Ella meneó la cabeza.
—Esta vez no… ahora no. No podría volver a pasar por esto.
—Tienes miedo de morir —dijo él.
Estiró las manos y flexionó sus dedos, mirándole la garganta.
Ella se encogió.
—Sí. Sí, tengo miedo. También tengo miedo de vivir. No podría volver a pasar por todo esto.
—El primero de mes —dijo él— hablarás con el mensajero. Le dirás: «Dile a Mal que tenga cuidado. Parker está en la ciudad».
Ella agitó la cabeza violentamente.
—No tengo ningún motivo para hacerlo —repuso con desesperación—. Ahora soy sincera, Parker. Te estoy diciendo la verdad. Si tuviera que hacerlo, lo haría. Volvería a hacerlo, todo, si no me quedara más remedio. Pero no es así. Nadie sabe que estás aquí. Nadie sabe que estás vivo. Nadie me amenaza, nadie me obliga a traicionarte.
—Quizá quieras ponerte a salvo y te presentes voluntariamente.
—No. Esto no sería ponerme a salvo.
Él se echó a reír.
—¿También has estado en el ejército? ¿O solo cerca?
Sorprendentemente, ella se ruborizó y respondió con brusquedad.
—Nunca fui una puta, Parker —dijo—. Y tú lo sabes.
—No. Vendiste mi cuerpo en lugar del tuyo.
Se levantó y salió de la cocina. Ella le siguió y él fue al salón. Contempló los muebles durante unos segundos y después se dejó caer en el sofá.
—Correré el riesgo —dijo—. Sí, correré un pequeño riesgo. Mal no puede confiar en ti, de modo que no te dejó ningún contacto. Ni un número de teléfono, ni visitas, ni nada. Así que no puedes jugar a la ovejita de Judas hasta el primero de mes, cuando venga el mensajero. ¿De acuerdo?
—Tampoco entonces —repuso ella, con voz y expresión terminantes—. No lo haría Parker… nadie me obliga.
Él se echó a reír de nuevo.
—No tendrás la oportunidad —dijo—. Ni siquiera tendrás que tomar una decisión. —Se levantó con tal violencia que a ella se le heló la sangre, pero él no se acercó—. Lo haré yo por ti.

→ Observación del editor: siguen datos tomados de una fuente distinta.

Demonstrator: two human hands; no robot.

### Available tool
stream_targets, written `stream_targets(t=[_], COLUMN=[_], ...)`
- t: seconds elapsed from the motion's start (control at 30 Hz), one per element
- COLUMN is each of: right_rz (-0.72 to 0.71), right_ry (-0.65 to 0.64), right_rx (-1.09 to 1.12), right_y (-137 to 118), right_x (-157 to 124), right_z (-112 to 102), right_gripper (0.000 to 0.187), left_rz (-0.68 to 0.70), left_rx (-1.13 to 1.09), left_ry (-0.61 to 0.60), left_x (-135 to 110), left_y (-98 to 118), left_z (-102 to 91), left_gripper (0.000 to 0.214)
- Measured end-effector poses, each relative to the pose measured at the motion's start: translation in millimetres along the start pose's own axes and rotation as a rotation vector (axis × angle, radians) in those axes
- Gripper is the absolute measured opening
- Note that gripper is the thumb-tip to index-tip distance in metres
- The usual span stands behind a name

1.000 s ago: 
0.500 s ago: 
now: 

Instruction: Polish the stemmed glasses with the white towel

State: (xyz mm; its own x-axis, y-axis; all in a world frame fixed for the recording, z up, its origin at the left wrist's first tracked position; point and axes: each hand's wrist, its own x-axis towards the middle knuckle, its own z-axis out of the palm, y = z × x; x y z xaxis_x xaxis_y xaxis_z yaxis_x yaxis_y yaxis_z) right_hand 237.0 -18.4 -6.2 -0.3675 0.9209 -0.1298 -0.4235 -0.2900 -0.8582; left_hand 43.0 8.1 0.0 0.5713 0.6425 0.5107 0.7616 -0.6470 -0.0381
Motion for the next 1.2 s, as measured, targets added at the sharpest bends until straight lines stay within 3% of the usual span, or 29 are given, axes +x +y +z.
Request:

—¿Vas a quedarte? —preguntó ella. El miedo y el deseo se confundían en su expresión—. ¿Te quedarás?
—Me quedaré.
Le dio la espalda, cruzó el salón y volvió a entrar en el dormitorio. Ella le siguió, con la punta de la lengua temblando entre sus labios y los ojos moviéndose deprisa entre él y la cama.

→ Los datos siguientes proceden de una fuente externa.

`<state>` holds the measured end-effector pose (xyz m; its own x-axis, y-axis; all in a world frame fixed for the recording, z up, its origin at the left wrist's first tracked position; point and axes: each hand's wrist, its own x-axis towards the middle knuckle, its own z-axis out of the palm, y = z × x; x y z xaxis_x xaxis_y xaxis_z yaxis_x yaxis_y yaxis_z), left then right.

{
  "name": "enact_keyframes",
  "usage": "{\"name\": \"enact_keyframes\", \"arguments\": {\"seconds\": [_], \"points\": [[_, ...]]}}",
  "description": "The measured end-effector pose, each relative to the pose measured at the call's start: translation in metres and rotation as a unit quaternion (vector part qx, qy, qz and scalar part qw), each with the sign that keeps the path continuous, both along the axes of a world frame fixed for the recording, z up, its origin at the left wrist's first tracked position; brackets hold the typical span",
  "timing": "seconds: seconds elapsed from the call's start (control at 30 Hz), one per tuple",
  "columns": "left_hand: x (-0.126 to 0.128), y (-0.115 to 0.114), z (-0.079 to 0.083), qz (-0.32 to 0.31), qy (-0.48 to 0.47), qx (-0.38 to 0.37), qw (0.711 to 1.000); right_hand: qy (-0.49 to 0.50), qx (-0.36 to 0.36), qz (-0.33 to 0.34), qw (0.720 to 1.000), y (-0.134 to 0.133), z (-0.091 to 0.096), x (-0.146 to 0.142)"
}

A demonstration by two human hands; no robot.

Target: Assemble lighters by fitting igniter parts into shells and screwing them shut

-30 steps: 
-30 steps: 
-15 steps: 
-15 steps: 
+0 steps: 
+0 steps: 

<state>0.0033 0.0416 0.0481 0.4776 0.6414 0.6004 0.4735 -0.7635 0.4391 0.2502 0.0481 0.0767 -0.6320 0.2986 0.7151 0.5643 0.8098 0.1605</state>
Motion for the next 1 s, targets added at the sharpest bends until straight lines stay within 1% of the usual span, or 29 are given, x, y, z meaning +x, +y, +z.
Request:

Él dio la vuelta a la cama, se arrodilló a un lado, junto a la mesilla de noche, y arrancó los cables del teléfono. Después volvió a levantarse.

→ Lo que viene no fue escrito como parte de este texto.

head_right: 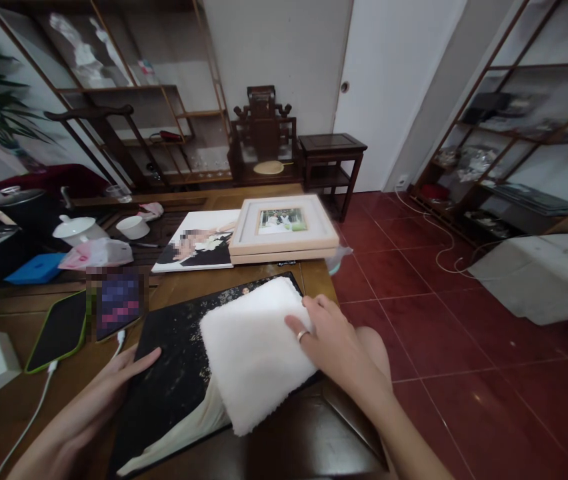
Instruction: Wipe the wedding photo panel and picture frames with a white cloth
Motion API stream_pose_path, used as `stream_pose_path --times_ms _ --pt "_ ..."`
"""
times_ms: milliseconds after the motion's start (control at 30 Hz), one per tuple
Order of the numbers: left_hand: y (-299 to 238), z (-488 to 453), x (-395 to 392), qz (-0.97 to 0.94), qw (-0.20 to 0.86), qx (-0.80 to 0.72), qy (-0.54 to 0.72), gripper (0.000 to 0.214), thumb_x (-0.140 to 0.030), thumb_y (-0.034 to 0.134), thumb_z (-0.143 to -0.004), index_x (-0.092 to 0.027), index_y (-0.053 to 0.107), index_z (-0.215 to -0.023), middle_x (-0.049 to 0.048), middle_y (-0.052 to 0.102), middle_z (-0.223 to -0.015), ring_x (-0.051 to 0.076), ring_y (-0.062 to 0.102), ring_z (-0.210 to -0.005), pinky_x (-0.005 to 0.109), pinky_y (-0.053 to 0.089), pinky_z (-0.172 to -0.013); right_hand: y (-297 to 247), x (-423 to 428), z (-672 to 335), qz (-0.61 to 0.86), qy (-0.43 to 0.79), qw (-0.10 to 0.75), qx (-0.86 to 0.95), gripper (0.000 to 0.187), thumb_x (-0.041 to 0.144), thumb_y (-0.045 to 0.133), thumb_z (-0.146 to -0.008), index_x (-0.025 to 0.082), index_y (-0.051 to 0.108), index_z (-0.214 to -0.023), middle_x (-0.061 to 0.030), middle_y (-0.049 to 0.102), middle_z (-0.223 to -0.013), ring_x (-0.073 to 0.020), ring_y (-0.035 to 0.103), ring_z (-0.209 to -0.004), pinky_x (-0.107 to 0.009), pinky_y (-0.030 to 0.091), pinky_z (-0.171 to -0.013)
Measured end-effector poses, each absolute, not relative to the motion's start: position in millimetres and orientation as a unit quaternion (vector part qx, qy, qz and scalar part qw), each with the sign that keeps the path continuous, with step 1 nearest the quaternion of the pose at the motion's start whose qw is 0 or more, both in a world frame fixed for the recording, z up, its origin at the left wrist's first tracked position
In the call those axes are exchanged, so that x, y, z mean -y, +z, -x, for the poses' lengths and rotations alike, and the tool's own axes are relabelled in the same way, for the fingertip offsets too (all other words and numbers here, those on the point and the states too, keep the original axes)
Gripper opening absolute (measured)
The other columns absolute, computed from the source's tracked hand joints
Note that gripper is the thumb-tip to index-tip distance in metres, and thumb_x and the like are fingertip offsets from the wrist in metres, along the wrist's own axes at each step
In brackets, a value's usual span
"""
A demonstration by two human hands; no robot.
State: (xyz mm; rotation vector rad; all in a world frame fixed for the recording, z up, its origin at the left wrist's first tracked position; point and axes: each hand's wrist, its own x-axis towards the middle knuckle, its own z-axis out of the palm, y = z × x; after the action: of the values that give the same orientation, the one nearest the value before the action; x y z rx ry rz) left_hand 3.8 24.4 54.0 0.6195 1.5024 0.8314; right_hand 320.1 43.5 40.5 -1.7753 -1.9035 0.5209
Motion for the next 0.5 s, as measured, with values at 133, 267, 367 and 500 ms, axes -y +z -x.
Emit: stream_pose_path --times_ms 133,267,367,500 --pt "54.2 -3.7 -25.2 -0.270 0.606 -0.655 0.363 0.049 -0.030 0.076 -0.067 -0.018 0.064 -0.113 0.0090 0.071 -0.106 0.025 0.069 -0.090 0.030 0.053 -0.079 45.7 -36.2 -316.2 0.650 0.190 0.198 0.709 0.015 0.034 0.046 -0.086 0.022 0.051 -0.079 -0.0062 0.055 -0.086 -0.0240 0.055 -0.081 -0.032 0.040 -0.065" --pt "52.8 3.1 -29.1 -0.287 0.610 -0.664 0.324 0.052 -0.036 0.075 -0.070 -0.018 0.061 -0.116 0.0092 0.071 -0.108 0.024 0.068 -0.093 0.029 0.053 -0.078 59.1 -40.8 -313.1 0.581 0.224 0.272 0.734 0.020 0.024 0.050 -0.079 0.022 0.036 -0.064 0.0004 0.047 -0.069 -0.0164 0.047 -0.064 -0.028 0.035 -0.059" --pt "51.8 9.2 -33.6 -0.307 0.629 -0.646 0.304 0.055 -0.038 0.074 -0.069 -0.019 0.060 -0.119 0.0098 0.069 -0.111 0.025 0.067 -0.096 0.031 0.052 -0.080 58.3 -44.5 -314.2 0.561 0.250 0.362 0.701 0.024 0.022 0.054 -0.073 0.022 0.032 -0.063 0.0017 0.043 -0.070 -0.0149 0.043 -0.063 -0.026 0.034 -0.059" --pt "50.4 13.2 -38.3 -0.322 0.637 -0.633 0.299 0.055 -0.038 0.075 -0.068 -0.019 0.060 -0.117 0.0109 0.069 -0.112 0.027 0.066 -0.099 0.035 0.051 -0.085 40.9 -47.7 -319.3 0.580 0.344 0.431 0.599 0.020 0.029 0.058 -0.071 0.023 0.039 -0.069 0.0027 0.045 -0.071 -0.0146 0.044 -0.063 -0.025 0.034 -0.057"
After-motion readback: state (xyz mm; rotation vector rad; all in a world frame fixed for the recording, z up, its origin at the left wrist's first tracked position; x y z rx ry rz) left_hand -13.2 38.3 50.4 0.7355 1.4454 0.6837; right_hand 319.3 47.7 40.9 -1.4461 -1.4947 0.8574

Ella se había abierto la bata. Él la miró y el deseo le atravesó de nuevo como un puñal, con más fuerza que la última vez. Ahora la recordaba.
Ella preguntó:
—¿Te quedarás aquí?
Él negó con la cabeza.
—Para ti, este árbol está muerto.
Fue hacia la ventana, descorrió las cortinas y miró al exterior. No había escalera de incendios y tampoco alféizar.
Ella susurró su nombre.
Él volvió a atravesar el dormitorio, en dirección a la puerta. Ella dio un paso hacia él, levantando los brazos. Parker pasó junto a ella y se dirigió hacia la puerta.
La llave estaba puesta por dentro. La sacó, cruzó el umbral y cerró la puerta por fuera.
Al otro lado, ella pronunció su nombre, solo una vez.
Él apagó las luces del salón y de la cocina, y se echó en el sofá. En la oscuridad, clavó los ojos en la ventana. Le había mentido. El árbol no estaba muerto; tenía miedo de ella.